Directions for this task:
All of the data below needs to be set down again, exactly as shown.
━━━━━━━━━━
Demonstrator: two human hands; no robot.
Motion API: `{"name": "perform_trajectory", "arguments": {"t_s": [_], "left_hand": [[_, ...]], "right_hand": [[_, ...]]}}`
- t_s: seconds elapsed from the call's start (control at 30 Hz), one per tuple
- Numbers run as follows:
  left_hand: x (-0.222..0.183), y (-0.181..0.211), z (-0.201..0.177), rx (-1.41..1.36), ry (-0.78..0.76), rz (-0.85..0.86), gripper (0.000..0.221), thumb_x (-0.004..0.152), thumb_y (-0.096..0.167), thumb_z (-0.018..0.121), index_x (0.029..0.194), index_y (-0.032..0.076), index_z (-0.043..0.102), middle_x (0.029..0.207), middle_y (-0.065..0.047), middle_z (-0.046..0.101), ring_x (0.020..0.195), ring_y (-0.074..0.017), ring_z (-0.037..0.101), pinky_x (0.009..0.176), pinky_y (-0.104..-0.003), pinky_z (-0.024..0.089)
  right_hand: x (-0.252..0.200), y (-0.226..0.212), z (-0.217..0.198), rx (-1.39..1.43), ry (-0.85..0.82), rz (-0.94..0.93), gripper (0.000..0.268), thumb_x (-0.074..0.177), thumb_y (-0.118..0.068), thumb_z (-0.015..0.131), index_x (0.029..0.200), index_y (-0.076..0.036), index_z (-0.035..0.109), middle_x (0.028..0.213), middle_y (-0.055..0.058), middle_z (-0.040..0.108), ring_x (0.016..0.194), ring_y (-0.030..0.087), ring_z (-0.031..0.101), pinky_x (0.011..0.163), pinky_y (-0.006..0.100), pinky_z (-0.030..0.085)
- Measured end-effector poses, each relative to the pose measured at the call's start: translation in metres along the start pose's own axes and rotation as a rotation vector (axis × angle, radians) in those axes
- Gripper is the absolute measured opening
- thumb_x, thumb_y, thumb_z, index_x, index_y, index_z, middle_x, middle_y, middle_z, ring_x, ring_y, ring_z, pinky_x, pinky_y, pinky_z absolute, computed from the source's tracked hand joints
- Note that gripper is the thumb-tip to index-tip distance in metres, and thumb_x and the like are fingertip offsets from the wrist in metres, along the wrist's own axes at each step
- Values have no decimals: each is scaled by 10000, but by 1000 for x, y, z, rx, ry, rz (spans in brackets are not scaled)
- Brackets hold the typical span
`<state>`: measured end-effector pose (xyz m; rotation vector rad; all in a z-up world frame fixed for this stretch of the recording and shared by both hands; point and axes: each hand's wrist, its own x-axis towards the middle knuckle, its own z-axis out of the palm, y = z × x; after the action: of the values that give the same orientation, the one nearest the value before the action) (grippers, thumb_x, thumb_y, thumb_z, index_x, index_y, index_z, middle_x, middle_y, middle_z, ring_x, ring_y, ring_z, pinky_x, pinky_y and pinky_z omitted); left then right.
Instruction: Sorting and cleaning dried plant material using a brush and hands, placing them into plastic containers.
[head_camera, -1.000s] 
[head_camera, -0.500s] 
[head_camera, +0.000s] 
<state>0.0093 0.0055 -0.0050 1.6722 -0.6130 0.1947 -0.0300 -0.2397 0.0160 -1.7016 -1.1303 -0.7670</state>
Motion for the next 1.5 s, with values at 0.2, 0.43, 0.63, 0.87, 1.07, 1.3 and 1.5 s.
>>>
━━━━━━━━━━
Answer:
Demonstrator: two human hands; no robot.
Motion API: `{"name": "perform_trajectory", "arguments": {"t_s": [_], "left_hand": [[_, ...]], "right_hand": [[_, ...]]}}`
- t_s: seconds elapsed from the call's start (control at 30 Hz), one per tuple
- Numbers run as follows:
  left_hand: x (-0.222..0.183), y (-0.181..0.211), z (-0.201..0.177), rx (-1.41..1.36), ry (-0.78..0.76), rz (-0.85..0.86), gripper (0.000..0.221), thumb_x (-0.004..0.152), thumb_y (-0.096..0.167), thumb_z (-0.018..0.121), index_x (0.029..0.194), index_y (-0.032..0.076), index_z (-0.043..0.102), middle_x (0.029..0.207), middle_y (-0.065..0.047), middle_z (-0.046..0.101), ring_x (0.020..0.195), ring_y (-0.074..0.017), ring_z (-0.037..0.101), pinky_x (0.009..0.176), pinky_y (-0.104..-0.003), pinky_z (-0.024..0.089)
  right_hand: x (-0.252..0.200), y (-0.226..0.212), z (-0.217..0.198), rx (-1.39..1.43), ry (-0.85..0.82), rz (-0.94..0.93), gripper (0.000..0.268), thumb_x (-0.074..0.177), thumb_y (-0.118..0.068), thumb_z (-0.015..0.131), index_x (0.029..0.200), index_y (-0.076..0.036), index_z (-0.035..0.109), middle_x (0.028..0.213), middle_y (-0.055..0.058), middle_z (-0.040..0.108), ring_x (0.016..0.194), ring_y (-0.030..0.087), ring_z (-0.031..0.101), pinky_x (0.011..0.163), pinky_y (-0.006..0.100), pinky_z (-0.030..0.085)
- Measured end-effector poses, each relative to the pose measured at the call's start: translation in metres along the start pose's own axes and rotation as a rotation vector (axis × angle, radians) in those axes
- Gripper is the absolute measured opening
- thumb_x, thumb_y, thumb_z, index_x, index_y, index_z, middle_x, middle_y, middle_z, ring_x, ring_y, ring_z, pinky_x, pinky_y, pinky_z absolute, computed from the source's tracked hand joints
- Note that gripper is the thumb-tip to index-tip distance in metres, and thumb_x and the like are fingertip offsets from the wrist in metres, along the wrist's own axes at each step
- Values have no decimals: each is scaled by 10000, but by 1000 for x, y, z, rx, ry, rz (spans in brackets are not scaled)
- Brackets hold the typical span
`<state>`: measured end-effector pose (xyz m; rotation vector rad; all in a z-up world frame fixed for this stretch of the recording and shared by both hands; point and axes: each hand's wrist, its own x-axis towards the middle knuckle, its own z-axis out of the palm, y = z × x; after the action: of the values that give the same orientation, the one nearest the value before the action) (grippers, thumb_x, thumb_y, thumb_z, index_x, index_y, index_z, middle_x, middle_y, middle_z, ring_x, ring_y, ring_z, pinky_x, pinky_y and pinky_z omitted); left then right.
Instruction: Sorting and cleaning dried plant material using a brush and hands, placing them into plastic containers.
[head_camera, -1.000s] 
[head_camera, -0.500s] 
[head_camera, +0.000s] 
<state>0.0093 0.0055 -0.0050 1.6722 -0.6130 0.1947 -0.0300 -0.2397 0.0160 -1.7016 -1.1303 -0.7670</state>
Motion for the next 1.5 s, with values at 0.2, 0.43, 0.63, 0.87, 1.07, 1.3 and 1.5 s.
>>>

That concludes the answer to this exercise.